じゅうろく
男同士の話。
エル嬢が出て行ったあとに残された僕たち。アルの護衛はエル嬢を監視するために出て行ったようだがすぐ撒かれそうだな。
僕がそんなことを考えている間にもアルは難しい顔をしているのでちょっと確認を取っておく。黒の魔法使いをどのくらい確保できるか。さて、国力の見せどきだな。
「いくら集められる?こっちは多くて200だな。」
「そうか。王国は、100もいかないかもね。」
「それはなかなかだな。ことが終わった後に帝国民に叩かれるぞ。」
わかっていることだ。王国は、負の遺産が多いからな。
だが、アルは僕に気を遣ってか、苦笑交じりにそっとこぼす。
「いやー、黒髪への差別意識が強いんだよね。本当に、窮屈で野蛮な風習なんだけど。」
帝国でも「黒髪は魔族」という根も葉もない噂話を信じるものが居るので口に出しては言わないが、本当に野蛮だな。全く、建国からずっとある家の貴族というモノは害悪だ。アルは隠したようだがこちらにもよく聞こえるのは、肌の色による帝国の侮蔑。王国主催の夜会になど参加してみると、人々の目線がそれを物語る。
「褐色の肌への差別も根強いのだろう?」
「これらは、昔王国が先進していた頃の優越感から来る甘えだね。もう、必要のない遺物。」
アルの言いたいことは分かる。だが、帝国との戦場に一度立ったものならそんな行いをするものが居ないのも僕たちは知っている。黒の魔法使いは便利なのだ。
「お前が位を継げば、そのようなことはなくなるのだろう?」
「さあ、そうなったらいいけど。」
珍しくアルの自信がない。こいつはそれほど自信家というわけでもないが、いつもは王太子殿下として相応しい態度をとっている。
「弟に何か?」
「メジスは知ってると思うけど?」
ふうん。急に名前呼びだ。率直に言っていいということなんだろうな。
「アルの宝石姫が何かしたのか?」
「まあ、そんな感じ。うちの子がちょっと暴れちゃったんだよね。」
アルの婚約者のリシフィア嬢と、アルの弟の婚約者のラガーネット嬢。その美しい容姿と家名になぞらえて宝石姫と呼ばれている。
前者は蒼よりの緑の瞳と、その色を薄めたような色味の緩くウェーブした髪を持っており、柔らかい雰囲気の令嬢だ。が、アルにべた惚れなようで、高位の貴族らしく手を汚さずにライバルを始末する手腕を発揮しているようだ。アルはヘタレなのでこの愛をちょっと重い、とか言っている。男のために懸命になるなんてかわいいものじゃないか。

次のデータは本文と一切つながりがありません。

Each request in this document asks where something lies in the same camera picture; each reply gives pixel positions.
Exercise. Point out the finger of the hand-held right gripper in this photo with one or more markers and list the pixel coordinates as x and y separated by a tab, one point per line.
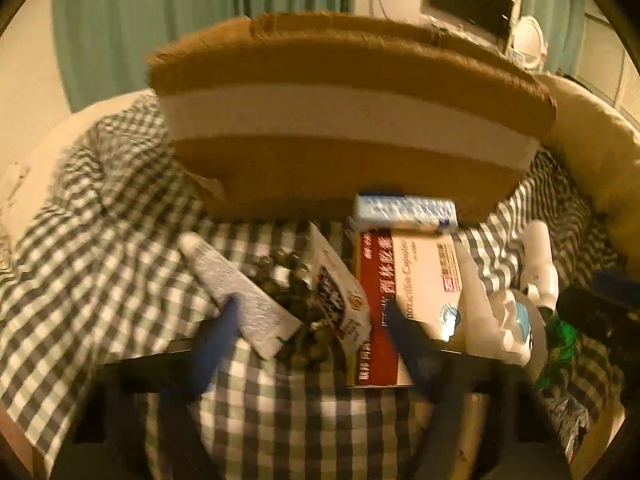
595	310

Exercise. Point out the green checked blanket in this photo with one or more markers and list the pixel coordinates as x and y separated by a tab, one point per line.
125	260

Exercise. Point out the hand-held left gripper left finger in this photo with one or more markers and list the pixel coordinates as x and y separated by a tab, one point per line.
216	350

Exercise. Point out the white snack packet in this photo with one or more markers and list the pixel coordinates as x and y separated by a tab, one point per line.
335	290

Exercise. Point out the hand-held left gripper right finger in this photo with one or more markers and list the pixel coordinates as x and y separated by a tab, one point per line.
410	350

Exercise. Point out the white container with blue label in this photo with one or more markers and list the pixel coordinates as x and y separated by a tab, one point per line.
510	325

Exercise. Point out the narrow green curtain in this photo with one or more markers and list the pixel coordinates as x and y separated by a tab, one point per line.
555	10

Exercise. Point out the white round fan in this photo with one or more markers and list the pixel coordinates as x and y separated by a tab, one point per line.
529	40

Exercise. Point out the beige pillow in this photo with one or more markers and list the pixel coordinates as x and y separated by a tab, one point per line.
590	150

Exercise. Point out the white toothpaste tube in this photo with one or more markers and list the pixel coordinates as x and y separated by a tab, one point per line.
225	275

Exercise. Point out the blue and white tissue pack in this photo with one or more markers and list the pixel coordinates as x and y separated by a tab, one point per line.
400	210

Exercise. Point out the red and white medicine box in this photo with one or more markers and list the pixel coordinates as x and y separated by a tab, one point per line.
380	285

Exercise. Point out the green foil packet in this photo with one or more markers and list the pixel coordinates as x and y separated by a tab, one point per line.
560	350

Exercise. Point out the brown cardboard box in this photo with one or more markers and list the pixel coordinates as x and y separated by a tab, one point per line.
325	160

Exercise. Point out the white plastic bottle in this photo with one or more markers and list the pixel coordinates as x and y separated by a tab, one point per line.
537	255

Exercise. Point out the crinkled silver foil packet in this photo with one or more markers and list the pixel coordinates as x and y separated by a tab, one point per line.
570	425

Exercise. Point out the wide green curtain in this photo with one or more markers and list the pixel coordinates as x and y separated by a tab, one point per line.
175	20

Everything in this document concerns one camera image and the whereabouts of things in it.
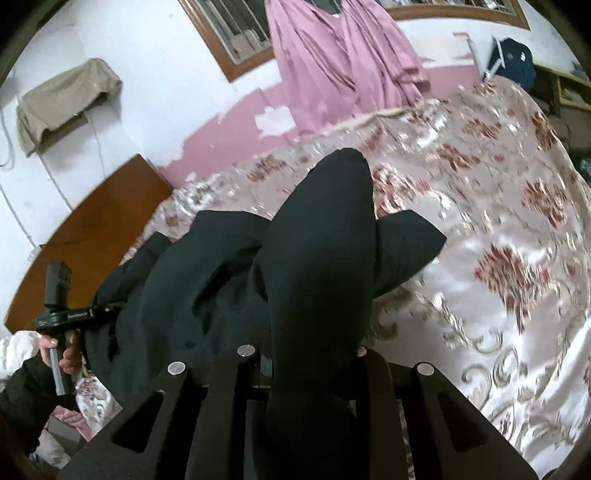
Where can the pink curtain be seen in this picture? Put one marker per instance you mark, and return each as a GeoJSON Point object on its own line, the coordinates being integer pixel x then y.
{"type": "Point", "coordinates": [323, 60]}

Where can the person's left forearm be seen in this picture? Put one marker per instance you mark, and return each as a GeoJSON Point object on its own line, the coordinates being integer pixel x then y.
{"type": "Point", "coordinates": [23, 392]}

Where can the wooden shelf unit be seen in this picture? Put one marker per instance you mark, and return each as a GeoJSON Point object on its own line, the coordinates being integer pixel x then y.
{"type": "Point", "coordinates": [549, 87]}

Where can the navy blue bag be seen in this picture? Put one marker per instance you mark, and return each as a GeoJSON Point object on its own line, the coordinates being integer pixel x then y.
{"type": "Point", "coordinates": [512, 60]}

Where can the white cloth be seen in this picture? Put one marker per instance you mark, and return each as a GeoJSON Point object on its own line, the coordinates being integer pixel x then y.
{"type": "Point", "coordinates": [18, 350]}

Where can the floral bedspread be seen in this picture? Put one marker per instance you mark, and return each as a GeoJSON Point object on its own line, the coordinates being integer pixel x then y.
{"type": "Point", "coordinates": [485, 207]}

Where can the dark green jacket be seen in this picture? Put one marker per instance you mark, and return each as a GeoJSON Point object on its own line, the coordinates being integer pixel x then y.
{"type": "Point", "coordinates": [318, 240]}

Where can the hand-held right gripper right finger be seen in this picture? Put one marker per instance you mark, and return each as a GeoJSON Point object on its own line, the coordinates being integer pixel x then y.
{"type": "Point", "coordinates": [374, 387]}

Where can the wooden framed window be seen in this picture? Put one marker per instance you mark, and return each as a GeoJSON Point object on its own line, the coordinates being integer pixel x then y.
{"type": "Point", "coordinates": [461, 11]}
{"type": "Point", "coordinates": [231, 37]}

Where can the wooden headboard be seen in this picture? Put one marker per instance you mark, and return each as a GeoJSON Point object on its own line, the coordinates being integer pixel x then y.
{"type": "Point", "coordinates": [92, 221]}

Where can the person's left hand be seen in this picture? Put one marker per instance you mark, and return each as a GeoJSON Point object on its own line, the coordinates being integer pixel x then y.
{"type": "Point", "coordinates": [73, 362]}

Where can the beige cloth cover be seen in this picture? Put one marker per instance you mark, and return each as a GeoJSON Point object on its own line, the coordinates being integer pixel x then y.
{"type": "Point", "coordinates": [69, 97]}

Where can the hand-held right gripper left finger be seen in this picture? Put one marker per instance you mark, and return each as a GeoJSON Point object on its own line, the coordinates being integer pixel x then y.
{"type": "Point", "coordinates": [231, 383]}

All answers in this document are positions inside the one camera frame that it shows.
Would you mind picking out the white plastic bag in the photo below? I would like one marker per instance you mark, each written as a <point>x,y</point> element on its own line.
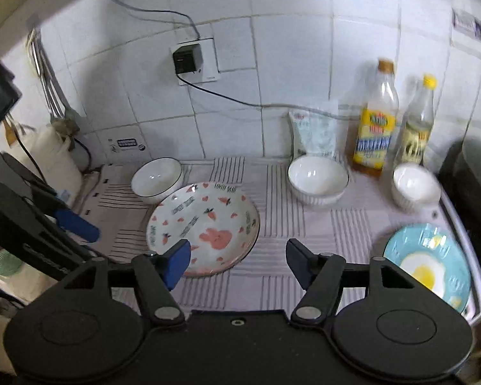
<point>313,134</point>

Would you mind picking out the white jug with utensils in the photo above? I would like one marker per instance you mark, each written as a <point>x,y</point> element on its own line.
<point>52,152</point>

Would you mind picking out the black plug in wall socket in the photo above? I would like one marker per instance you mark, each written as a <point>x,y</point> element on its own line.
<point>209,60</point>

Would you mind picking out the small white bowl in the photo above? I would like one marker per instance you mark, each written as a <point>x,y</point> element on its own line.
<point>416,186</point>

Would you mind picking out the striped tablecloth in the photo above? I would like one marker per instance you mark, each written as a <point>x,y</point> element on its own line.
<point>296,216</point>

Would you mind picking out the wall sticker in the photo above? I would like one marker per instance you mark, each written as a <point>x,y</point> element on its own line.
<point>467,24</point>

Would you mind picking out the white ribbed bowl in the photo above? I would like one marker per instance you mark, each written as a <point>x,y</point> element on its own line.
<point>318,178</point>

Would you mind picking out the white panel with blue display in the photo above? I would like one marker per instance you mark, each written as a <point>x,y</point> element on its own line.
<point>126,143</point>

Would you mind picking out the clear bottle with yellow cap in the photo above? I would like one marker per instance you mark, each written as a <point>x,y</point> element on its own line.
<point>417,132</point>

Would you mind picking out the black plug adapter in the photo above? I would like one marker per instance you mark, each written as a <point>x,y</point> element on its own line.
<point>187,58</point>

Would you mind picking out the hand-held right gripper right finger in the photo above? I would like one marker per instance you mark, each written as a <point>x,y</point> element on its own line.
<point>296,262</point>

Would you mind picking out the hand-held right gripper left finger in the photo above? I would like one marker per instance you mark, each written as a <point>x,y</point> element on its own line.
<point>179,264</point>

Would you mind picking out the white bowl with dark rim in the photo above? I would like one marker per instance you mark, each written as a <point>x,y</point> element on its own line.
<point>157,178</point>

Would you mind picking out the yellow label bottle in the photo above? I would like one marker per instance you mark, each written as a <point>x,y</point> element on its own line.
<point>374,136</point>

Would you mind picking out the green and white packet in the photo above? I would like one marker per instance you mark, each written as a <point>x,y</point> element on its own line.
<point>2,268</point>

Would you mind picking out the dark wok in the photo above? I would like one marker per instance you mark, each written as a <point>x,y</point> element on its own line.
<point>471,184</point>

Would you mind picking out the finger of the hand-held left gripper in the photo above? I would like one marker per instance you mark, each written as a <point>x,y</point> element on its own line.
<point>78,226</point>
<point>24,168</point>

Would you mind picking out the blue fried egg plate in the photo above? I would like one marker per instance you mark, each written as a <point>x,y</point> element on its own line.
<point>425,256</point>

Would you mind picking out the hanging metal utensils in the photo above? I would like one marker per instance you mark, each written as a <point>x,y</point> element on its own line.
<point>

後者は見事な赤毛を持ち、赤銅の瞳が美しい。どちらも彼女の白い肌に映えているが、つり目に縦ロールの面立ちも相まってだいぶ気が強いのが見て取れる。気が強く高貴さを重んじ過ぎだ、とアルが度々こぼしているが、そういうタイプの子はプライドを崩された後が凄く可愛いのに。
確か、先日事件があったとか誰か報告に来たような。
なんだっけ。
「低位の令嬢がいじめられたとかで、そういうのに近づくべきでない高位貴族の令息どもがその保護に動いている、そしてその中にはお前の弟の側近が含まれている。」
「うん。弟の側近には忠臣かつ賢臣の子をつけたんだけど。」
「お前の弟はまだ人を使うのが下手だからな。」
「そうなんだけどね。」
「で?報告には宝石姫のことは書かれていなかったぞ。」
「君なら予想つくでしょ。弟の宝石姫、ラガーネット嬢は浮気気味な弟に溜めてたフラストレーションがその令嬢に向いてしまって。」
「それはそれは。で、お前が言ってるのはお前の宝石姫のことじゃないのか。」
「……いや、両方だ。彼女はもう弟は嫌だと僕に相談してきた。そして、そのことがリシフィア嬢に伝わって、僕は今二股をかけていることになっている。」
「それはお前が悪い。普通別の女と文通だか何だかしてれば疑うだろ。隠すなら徹底的に、だよ。」
肩を落としてため息をつく様子は髪が金でなければ王族には見えなかった。